From the entries that follow, gather each line holding the word "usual".

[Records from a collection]
■ ■ ■

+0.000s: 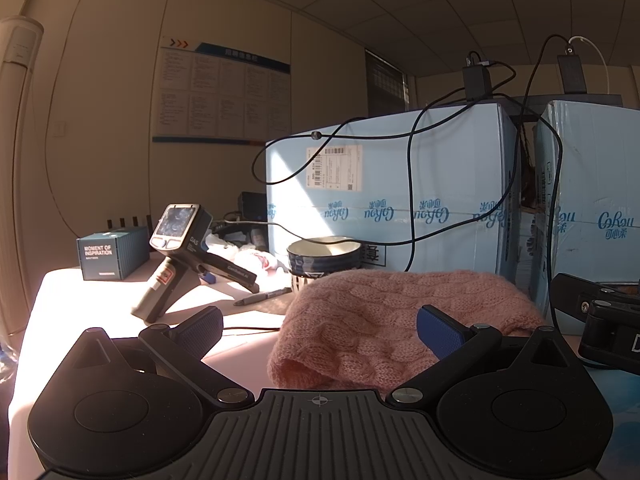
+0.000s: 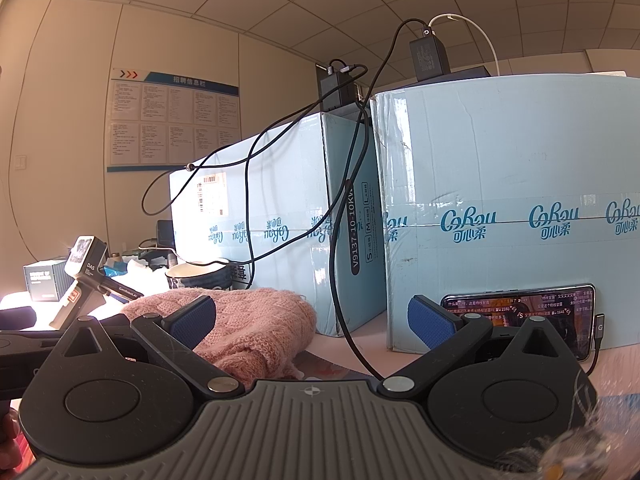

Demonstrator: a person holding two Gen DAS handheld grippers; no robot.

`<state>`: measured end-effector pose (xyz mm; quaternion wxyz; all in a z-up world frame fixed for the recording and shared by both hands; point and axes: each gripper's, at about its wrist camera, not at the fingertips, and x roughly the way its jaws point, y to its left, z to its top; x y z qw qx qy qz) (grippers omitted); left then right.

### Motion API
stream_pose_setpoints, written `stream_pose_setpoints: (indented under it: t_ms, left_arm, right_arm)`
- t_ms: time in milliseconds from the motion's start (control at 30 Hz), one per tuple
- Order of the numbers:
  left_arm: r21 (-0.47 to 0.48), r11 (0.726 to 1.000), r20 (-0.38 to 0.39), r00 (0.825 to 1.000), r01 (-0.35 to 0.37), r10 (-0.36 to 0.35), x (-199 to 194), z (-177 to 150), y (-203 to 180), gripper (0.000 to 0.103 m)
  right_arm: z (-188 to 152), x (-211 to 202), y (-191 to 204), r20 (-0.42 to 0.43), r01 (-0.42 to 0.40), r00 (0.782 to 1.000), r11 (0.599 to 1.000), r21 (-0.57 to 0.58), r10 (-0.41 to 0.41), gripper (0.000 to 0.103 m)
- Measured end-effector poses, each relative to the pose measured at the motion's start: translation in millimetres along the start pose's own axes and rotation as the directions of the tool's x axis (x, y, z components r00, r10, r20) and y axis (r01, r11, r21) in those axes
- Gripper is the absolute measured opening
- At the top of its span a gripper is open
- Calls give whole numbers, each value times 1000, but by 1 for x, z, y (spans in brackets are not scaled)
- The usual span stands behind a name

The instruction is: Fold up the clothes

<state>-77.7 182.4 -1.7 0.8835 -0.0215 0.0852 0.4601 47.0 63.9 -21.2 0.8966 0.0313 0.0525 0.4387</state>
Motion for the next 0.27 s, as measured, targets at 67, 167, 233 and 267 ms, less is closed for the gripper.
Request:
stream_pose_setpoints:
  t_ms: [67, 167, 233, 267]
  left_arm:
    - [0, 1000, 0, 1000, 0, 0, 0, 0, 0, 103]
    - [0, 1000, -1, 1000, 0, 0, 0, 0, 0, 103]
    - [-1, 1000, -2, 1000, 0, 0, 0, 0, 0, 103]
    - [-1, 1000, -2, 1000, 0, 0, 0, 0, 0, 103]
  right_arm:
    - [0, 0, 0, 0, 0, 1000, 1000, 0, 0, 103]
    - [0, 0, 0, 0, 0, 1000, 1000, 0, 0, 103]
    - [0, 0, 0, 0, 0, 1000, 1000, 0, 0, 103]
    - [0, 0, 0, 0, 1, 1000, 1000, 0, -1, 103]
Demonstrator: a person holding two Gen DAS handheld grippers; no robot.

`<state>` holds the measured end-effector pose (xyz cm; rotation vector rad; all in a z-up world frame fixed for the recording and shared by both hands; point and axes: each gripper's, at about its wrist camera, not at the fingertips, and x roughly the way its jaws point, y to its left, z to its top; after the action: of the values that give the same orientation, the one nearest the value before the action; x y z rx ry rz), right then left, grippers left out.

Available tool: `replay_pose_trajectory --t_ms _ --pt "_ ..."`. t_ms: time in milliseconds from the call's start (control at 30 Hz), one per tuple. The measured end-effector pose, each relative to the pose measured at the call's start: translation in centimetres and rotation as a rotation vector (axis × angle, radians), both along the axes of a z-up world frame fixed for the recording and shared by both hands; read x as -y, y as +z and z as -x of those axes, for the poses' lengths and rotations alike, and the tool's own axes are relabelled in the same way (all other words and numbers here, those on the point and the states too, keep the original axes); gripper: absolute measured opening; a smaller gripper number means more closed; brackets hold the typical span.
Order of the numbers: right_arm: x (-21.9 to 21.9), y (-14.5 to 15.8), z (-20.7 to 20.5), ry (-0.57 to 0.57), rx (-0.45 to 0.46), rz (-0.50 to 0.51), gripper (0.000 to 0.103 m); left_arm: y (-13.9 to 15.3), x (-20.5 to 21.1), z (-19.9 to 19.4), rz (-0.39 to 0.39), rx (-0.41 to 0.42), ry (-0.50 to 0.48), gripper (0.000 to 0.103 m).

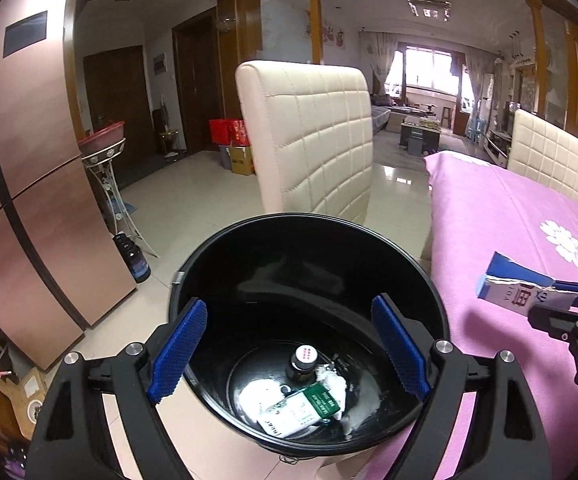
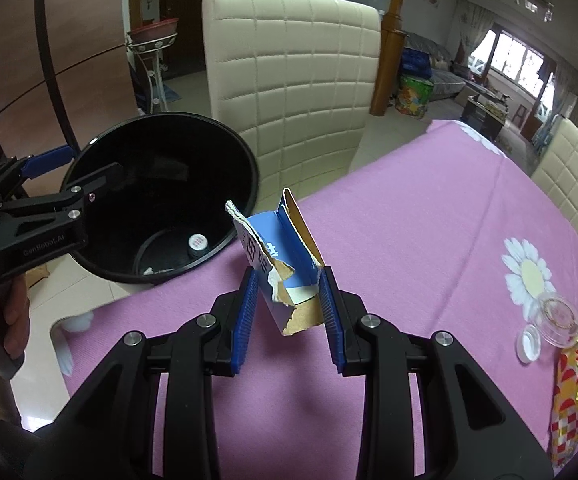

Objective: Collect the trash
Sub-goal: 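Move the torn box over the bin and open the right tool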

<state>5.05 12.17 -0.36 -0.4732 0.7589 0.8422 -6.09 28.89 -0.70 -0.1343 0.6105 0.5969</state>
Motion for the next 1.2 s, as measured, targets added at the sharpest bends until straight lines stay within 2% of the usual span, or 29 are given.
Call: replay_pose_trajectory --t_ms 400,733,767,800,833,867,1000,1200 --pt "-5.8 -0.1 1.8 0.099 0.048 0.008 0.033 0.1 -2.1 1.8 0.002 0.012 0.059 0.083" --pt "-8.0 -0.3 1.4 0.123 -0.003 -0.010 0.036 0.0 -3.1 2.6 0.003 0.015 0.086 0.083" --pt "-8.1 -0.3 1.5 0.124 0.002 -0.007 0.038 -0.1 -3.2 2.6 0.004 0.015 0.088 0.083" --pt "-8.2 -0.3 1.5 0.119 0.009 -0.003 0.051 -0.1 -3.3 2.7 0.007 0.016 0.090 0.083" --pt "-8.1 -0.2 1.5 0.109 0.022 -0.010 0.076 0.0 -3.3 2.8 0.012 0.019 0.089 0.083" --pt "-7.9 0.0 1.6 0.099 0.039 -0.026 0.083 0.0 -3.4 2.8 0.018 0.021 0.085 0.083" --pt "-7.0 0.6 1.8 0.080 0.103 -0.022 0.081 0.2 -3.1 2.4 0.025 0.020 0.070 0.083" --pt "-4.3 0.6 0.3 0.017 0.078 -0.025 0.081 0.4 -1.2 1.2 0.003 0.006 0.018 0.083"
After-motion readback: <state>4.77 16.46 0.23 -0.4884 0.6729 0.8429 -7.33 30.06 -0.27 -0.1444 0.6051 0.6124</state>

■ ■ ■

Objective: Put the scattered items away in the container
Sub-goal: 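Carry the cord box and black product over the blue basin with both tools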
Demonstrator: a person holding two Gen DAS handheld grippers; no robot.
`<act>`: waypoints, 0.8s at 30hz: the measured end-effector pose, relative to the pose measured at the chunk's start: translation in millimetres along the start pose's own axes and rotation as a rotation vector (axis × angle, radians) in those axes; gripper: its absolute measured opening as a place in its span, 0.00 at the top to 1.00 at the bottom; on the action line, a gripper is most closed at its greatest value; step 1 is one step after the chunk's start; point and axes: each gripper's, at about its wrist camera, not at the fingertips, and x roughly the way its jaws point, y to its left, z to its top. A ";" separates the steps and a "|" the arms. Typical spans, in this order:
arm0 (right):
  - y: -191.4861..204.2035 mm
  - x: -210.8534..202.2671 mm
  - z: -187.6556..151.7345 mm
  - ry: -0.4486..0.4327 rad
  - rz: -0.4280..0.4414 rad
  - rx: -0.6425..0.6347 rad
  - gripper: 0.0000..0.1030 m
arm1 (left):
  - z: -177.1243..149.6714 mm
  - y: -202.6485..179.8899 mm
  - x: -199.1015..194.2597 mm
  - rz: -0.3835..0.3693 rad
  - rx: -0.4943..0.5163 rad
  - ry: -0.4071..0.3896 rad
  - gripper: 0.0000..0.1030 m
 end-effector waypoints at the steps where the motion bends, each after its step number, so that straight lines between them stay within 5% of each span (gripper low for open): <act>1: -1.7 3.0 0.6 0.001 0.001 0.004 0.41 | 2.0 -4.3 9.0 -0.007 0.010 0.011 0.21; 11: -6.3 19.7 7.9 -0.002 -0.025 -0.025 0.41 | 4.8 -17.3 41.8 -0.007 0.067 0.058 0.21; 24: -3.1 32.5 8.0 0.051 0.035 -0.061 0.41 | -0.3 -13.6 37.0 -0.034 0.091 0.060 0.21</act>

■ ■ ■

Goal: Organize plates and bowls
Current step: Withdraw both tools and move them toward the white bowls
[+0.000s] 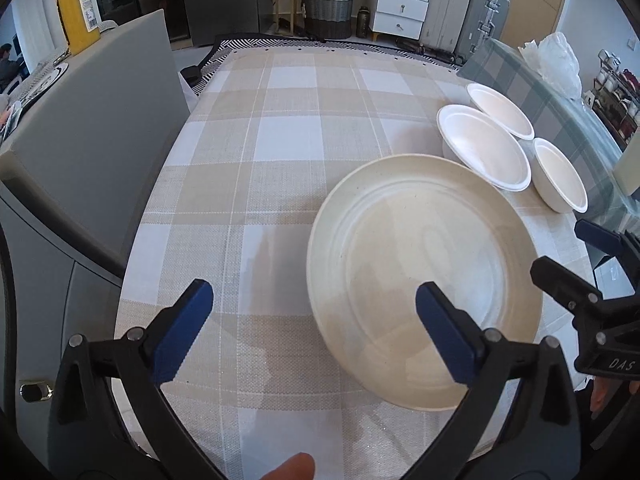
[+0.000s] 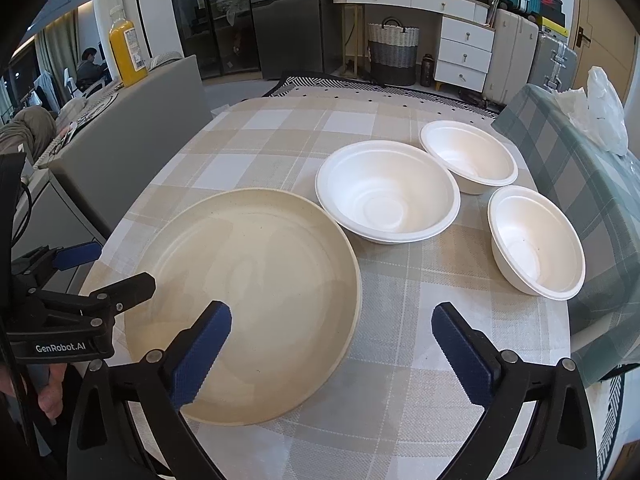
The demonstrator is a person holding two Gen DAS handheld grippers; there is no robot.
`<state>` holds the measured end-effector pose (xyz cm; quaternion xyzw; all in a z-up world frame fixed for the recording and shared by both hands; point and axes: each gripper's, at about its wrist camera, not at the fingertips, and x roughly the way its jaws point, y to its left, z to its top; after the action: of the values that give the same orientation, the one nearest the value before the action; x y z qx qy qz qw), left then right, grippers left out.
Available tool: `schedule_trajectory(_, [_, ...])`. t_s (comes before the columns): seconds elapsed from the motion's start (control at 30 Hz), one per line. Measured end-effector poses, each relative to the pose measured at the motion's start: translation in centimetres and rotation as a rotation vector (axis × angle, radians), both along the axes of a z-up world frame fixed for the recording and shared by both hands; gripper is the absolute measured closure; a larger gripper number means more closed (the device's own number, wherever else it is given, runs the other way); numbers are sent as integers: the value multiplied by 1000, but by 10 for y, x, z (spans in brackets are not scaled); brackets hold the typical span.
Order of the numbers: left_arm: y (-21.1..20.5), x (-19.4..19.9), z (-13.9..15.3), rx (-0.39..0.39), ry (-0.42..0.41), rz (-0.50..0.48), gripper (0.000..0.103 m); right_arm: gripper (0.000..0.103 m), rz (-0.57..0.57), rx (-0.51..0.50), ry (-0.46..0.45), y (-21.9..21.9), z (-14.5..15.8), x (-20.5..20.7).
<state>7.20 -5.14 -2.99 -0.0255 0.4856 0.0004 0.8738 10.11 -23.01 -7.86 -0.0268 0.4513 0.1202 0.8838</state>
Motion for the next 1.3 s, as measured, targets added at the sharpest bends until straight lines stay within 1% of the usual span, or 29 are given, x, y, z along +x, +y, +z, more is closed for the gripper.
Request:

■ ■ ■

OUTPUT OF THE TASK ::
- The usual span stands behind a name
Motion for the next 1.2 s, as measured, targets added at the sharpest bends until straight lines stay within 2% of the usual span, or 29 are given.
Motion for the next 1.3 s, as measured, targets added at the sharpest bends until straight lines stay within 1% of the usual span, or 29 are given, x, y, z along +x, +y, +z, more is closed for the gripper.

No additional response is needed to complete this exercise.